If you want to look for a silver lining, the good news is that Burbank’s US recession and global liquidation scenario could eventually lead to another major turning point for the US economy where the US government embarks on an ambitious infrastructure investment program.
“If that actually happened,” Burbank says, “it would be good for US growth. But it would be very domestic growth focused, so we’d want to be longer US equities and shorter the rest of the world. The issue is what level will the dollar be? And will the Fed participate in such a way to lower the dollar or not. That would determine how long I’d be the US market.”
Finally, the hedge fund manager describes his ideal scenario based on Passport’s current portfolio positioning.
“The dream set up for me in the hedge fund is that we do get a US recession, we do get a China deval, Trump is elected, there’s a washout of liquidity… and then in 2017, after this recession is widely understood, there is a big infrastructure program. The Fed realizes it’s too tight with monetary policy, it does something to relieve the dollar, and then asset prices do very well in the United States.”
Inflection Point or Eye of the Storm?
As I’ve experienced a handful of times in my career, world class global macro thinking often feels like reading the newspaper six months in advance.
Both of these guys have that gift.

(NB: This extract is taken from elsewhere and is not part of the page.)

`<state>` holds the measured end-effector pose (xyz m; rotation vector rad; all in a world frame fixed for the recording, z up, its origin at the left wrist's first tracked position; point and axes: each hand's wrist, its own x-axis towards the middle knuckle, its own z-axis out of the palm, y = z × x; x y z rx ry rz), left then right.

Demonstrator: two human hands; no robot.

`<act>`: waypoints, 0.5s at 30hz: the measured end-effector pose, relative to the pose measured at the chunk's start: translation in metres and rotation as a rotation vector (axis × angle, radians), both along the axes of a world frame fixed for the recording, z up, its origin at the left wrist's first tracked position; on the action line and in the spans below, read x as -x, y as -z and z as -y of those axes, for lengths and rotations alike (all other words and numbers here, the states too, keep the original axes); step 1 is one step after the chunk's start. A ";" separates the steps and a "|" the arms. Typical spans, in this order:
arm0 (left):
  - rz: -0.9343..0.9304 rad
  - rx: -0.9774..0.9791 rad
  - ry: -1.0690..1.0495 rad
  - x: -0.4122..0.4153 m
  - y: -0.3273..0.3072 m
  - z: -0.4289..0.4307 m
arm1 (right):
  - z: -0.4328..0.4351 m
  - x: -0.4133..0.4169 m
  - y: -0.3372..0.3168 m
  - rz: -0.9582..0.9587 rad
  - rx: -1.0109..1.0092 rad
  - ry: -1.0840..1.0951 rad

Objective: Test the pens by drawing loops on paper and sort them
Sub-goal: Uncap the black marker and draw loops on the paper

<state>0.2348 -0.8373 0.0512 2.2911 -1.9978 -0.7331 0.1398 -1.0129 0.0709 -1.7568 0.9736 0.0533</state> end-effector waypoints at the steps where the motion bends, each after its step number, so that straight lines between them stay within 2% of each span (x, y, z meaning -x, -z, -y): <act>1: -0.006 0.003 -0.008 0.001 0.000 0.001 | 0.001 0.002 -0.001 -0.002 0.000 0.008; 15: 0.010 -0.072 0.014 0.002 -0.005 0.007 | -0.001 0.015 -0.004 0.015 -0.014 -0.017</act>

They do their homework, trust their intuition, and stick their necks out on ideas most people consider crazy at the time… even at the risk of being completely wrong as the story unfolds.
Like the brilliant investment writer Jim Grant always says, “Successful investing is about having everyone agree with you… later.”
The question is, who will we all agree with in eighteen months as we look back on 2016 and 2017 with the benefit of 20/20 hindsight?
I have to admit, my money’s on John Burbank. We have a similar framework for thinking about global markets and I think he appreciates how fragile our messy dollar-based system has become.
While I’d like to agree with Niall Ferguson, I still see a world drowning in debt, distorted by demographics, and disrupted by rapid technological advances… not to mention 1930s-style nationalism and protectionism in the US, Europe, and Asia.
In some ways, history can be extremely informative. In other ways, we’re working through a global shift that has never happened before.
While our two “immortals” stick their necks out, my colleagues and I on the STA Investment Committee are charged with a different mandate than posting huge returns at the risk of major losses. We’re focused on guiding our clients through the storm with enough capital to take advantage of whatever opportunities the next cycle presents.
In the event that Professor Ferguson is right, we can pivot our client portfolios back toward global assets with an eye for low valuations and favorable macro trends; but if Mr. Burbank is right, our clients can sleep well at night knowing that we are carefully managing that risk.